**Work instructions:** Read the records below. Copy each line where the string "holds" occurs.

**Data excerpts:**

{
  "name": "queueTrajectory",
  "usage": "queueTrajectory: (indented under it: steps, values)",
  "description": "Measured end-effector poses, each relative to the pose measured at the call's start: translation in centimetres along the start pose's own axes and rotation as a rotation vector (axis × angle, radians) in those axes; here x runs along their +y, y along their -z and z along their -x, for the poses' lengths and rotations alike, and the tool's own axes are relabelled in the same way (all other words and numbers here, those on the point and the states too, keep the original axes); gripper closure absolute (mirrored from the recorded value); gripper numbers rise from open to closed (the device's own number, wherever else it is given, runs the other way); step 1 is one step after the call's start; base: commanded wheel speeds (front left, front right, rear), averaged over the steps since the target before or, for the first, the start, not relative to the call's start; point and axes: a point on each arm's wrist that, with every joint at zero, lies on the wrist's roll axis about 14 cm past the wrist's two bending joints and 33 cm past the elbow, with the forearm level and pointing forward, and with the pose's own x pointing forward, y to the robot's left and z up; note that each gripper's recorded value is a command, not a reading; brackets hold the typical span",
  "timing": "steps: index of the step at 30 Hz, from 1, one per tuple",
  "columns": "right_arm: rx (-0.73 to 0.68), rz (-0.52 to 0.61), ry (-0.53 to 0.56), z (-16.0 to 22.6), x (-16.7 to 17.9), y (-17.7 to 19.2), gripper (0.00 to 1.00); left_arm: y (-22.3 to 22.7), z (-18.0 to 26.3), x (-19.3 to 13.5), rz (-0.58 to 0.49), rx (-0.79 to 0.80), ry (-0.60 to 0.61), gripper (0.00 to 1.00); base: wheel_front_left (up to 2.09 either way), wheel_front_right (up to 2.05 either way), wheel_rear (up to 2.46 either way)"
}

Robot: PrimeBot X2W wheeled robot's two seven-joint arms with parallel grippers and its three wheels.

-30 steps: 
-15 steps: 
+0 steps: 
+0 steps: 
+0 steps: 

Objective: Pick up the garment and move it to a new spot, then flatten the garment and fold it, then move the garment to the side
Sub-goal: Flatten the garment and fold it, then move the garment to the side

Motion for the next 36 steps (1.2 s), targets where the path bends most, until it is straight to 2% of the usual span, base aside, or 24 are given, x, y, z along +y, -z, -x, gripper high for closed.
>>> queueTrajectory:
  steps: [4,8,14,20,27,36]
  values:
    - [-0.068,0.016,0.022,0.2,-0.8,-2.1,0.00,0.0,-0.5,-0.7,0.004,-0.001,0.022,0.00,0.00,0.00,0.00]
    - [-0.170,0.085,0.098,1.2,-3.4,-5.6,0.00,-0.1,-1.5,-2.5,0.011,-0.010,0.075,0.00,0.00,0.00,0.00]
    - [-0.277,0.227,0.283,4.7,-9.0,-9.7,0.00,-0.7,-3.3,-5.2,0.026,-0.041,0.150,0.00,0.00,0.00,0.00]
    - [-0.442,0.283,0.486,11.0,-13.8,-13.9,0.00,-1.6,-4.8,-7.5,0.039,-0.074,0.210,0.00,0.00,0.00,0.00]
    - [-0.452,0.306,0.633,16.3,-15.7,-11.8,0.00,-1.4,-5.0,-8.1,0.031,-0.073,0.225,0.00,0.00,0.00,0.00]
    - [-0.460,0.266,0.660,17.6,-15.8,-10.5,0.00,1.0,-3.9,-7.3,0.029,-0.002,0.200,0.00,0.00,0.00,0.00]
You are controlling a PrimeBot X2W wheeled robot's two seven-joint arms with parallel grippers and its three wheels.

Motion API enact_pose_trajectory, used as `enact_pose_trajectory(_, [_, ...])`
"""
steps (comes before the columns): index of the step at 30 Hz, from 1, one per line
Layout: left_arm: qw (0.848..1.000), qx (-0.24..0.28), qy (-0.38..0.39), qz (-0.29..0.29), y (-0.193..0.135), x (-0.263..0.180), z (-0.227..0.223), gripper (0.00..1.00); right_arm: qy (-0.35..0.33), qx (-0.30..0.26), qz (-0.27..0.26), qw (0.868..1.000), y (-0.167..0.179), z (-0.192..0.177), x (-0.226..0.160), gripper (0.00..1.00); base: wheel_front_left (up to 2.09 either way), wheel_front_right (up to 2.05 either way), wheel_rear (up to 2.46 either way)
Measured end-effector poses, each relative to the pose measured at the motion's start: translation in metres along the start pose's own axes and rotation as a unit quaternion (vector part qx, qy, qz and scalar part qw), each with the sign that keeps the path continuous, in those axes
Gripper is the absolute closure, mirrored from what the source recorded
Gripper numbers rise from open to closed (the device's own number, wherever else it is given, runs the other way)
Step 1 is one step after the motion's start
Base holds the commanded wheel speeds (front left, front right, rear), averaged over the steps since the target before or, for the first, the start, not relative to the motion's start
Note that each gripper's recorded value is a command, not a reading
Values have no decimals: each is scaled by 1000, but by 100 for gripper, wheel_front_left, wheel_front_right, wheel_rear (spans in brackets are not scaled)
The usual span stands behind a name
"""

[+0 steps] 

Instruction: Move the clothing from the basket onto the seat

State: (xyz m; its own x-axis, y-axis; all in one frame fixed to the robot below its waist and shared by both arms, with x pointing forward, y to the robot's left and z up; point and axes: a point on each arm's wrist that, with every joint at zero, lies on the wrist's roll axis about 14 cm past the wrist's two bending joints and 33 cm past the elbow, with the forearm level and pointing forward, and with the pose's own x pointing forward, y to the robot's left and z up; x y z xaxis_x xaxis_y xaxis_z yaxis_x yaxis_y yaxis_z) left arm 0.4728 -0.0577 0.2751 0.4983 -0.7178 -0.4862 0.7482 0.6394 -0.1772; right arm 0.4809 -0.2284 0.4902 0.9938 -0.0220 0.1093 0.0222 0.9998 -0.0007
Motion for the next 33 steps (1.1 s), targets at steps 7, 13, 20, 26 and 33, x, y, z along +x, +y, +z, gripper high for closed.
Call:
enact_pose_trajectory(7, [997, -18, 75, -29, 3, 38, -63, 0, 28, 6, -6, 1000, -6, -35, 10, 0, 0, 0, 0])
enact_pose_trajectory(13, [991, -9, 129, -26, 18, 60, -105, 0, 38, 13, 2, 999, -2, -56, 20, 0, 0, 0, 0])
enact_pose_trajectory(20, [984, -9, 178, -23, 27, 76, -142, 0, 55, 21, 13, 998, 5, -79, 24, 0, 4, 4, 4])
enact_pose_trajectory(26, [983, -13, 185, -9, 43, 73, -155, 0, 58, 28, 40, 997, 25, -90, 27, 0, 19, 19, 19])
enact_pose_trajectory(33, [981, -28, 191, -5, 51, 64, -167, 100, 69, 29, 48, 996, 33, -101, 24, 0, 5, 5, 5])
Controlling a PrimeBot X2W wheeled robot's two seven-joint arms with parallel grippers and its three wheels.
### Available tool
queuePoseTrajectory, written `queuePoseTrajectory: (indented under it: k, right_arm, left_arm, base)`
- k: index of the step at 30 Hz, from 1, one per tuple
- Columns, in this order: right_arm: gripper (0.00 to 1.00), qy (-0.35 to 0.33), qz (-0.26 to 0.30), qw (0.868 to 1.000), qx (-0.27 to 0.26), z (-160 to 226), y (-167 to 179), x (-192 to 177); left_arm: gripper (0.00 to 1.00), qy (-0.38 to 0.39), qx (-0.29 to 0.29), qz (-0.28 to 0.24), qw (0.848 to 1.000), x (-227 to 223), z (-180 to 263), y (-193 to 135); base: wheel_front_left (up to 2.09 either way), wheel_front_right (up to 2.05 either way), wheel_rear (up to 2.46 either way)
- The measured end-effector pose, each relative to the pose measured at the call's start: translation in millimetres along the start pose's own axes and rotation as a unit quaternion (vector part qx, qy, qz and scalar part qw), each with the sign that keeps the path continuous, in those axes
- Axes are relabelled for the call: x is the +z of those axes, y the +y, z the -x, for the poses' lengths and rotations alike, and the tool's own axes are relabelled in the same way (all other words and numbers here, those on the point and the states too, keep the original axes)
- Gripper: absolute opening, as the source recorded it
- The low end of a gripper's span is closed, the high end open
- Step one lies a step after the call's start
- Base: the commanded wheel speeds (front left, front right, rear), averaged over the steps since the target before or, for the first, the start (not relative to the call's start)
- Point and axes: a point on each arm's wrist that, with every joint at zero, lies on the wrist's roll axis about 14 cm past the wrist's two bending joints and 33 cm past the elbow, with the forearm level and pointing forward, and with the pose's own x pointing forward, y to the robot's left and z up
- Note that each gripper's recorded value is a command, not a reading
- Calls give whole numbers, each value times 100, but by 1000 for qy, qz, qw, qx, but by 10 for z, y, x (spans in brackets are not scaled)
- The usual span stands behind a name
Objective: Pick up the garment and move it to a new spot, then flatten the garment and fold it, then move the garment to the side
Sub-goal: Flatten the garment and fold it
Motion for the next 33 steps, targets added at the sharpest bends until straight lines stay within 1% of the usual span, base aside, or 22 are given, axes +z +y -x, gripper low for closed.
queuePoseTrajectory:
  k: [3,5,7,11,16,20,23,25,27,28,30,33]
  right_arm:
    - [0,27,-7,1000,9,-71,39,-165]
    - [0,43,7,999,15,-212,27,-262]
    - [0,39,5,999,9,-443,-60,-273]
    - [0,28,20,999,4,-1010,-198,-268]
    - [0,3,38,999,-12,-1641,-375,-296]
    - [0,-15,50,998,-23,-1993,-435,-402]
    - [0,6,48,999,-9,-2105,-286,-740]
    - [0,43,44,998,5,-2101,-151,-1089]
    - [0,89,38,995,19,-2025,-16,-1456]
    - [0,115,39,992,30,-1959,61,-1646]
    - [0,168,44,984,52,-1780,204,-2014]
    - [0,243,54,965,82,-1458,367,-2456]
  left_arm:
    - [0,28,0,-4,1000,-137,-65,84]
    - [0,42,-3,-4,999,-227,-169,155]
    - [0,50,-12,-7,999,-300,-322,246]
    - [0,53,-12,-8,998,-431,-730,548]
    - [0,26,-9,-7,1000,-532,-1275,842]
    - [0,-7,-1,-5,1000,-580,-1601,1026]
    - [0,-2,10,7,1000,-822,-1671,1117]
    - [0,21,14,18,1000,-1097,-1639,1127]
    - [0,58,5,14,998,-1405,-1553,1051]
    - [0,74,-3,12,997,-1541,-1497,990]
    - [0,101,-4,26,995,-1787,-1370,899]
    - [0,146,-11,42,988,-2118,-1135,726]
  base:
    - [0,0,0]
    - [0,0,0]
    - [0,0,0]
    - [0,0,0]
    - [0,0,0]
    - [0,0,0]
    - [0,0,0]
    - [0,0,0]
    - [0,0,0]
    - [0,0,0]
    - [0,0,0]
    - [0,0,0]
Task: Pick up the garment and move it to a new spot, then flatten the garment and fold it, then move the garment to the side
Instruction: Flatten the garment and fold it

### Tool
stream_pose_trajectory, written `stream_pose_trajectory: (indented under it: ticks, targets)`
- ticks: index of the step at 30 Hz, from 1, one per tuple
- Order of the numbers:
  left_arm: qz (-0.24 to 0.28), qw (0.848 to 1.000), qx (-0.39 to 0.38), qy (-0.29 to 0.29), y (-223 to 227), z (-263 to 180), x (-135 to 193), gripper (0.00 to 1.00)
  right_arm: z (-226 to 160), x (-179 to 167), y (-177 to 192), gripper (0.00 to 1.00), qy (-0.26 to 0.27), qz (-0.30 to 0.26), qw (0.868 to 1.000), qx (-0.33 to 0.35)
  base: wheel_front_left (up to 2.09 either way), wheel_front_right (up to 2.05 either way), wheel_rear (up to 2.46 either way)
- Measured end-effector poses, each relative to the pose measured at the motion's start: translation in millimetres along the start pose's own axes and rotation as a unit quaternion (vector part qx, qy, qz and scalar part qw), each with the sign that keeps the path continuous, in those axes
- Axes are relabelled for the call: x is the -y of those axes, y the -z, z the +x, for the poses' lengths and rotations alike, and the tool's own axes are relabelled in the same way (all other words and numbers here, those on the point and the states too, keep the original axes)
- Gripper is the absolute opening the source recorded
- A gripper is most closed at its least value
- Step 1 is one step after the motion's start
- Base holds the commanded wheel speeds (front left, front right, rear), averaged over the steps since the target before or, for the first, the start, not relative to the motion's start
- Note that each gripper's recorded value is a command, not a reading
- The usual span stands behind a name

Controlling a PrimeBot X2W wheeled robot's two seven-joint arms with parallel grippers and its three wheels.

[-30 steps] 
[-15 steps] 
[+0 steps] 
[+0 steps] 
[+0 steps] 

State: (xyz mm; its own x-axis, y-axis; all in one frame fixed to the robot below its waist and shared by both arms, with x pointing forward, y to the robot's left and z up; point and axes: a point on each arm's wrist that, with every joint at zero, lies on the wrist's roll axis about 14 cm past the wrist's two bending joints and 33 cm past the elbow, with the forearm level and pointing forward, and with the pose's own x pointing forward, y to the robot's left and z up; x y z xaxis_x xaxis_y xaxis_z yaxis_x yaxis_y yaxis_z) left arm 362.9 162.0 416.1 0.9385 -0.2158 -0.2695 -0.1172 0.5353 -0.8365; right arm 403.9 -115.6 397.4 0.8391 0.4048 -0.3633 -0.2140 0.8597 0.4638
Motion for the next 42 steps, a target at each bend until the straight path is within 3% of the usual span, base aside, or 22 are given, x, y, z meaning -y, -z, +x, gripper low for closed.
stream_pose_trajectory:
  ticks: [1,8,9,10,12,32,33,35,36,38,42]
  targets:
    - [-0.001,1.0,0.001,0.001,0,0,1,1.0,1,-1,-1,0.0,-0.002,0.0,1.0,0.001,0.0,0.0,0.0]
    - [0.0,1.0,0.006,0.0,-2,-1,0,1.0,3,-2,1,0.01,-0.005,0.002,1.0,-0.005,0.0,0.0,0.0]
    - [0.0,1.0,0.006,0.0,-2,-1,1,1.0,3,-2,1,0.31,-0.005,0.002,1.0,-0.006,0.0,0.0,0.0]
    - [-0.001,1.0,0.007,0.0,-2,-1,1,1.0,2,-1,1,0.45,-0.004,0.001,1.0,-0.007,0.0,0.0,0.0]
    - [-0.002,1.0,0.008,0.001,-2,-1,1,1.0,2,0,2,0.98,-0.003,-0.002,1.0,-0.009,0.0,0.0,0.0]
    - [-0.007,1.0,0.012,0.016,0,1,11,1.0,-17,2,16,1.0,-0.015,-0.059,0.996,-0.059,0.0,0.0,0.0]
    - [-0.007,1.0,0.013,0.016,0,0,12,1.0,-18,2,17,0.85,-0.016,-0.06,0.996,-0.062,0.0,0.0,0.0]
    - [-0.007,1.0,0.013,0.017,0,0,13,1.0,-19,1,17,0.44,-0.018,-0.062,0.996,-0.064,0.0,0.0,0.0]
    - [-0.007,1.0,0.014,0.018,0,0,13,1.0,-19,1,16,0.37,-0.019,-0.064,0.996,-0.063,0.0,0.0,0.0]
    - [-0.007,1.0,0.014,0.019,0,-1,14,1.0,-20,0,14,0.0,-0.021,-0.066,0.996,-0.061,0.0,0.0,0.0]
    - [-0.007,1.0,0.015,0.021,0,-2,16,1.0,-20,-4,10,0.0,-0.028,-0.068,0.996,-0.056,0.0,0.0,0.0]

**Solution to this task:**
Base holds the commanded wheel speeds (front left, front right, rear), averaged over the steps since the target before or, for the first, the start, not relative to the motion's start
- Base holds the commanded wheel speeds (front left, front right, rear), averaged over the steps since the target before or, for the first, the start, not relative to the motion's start

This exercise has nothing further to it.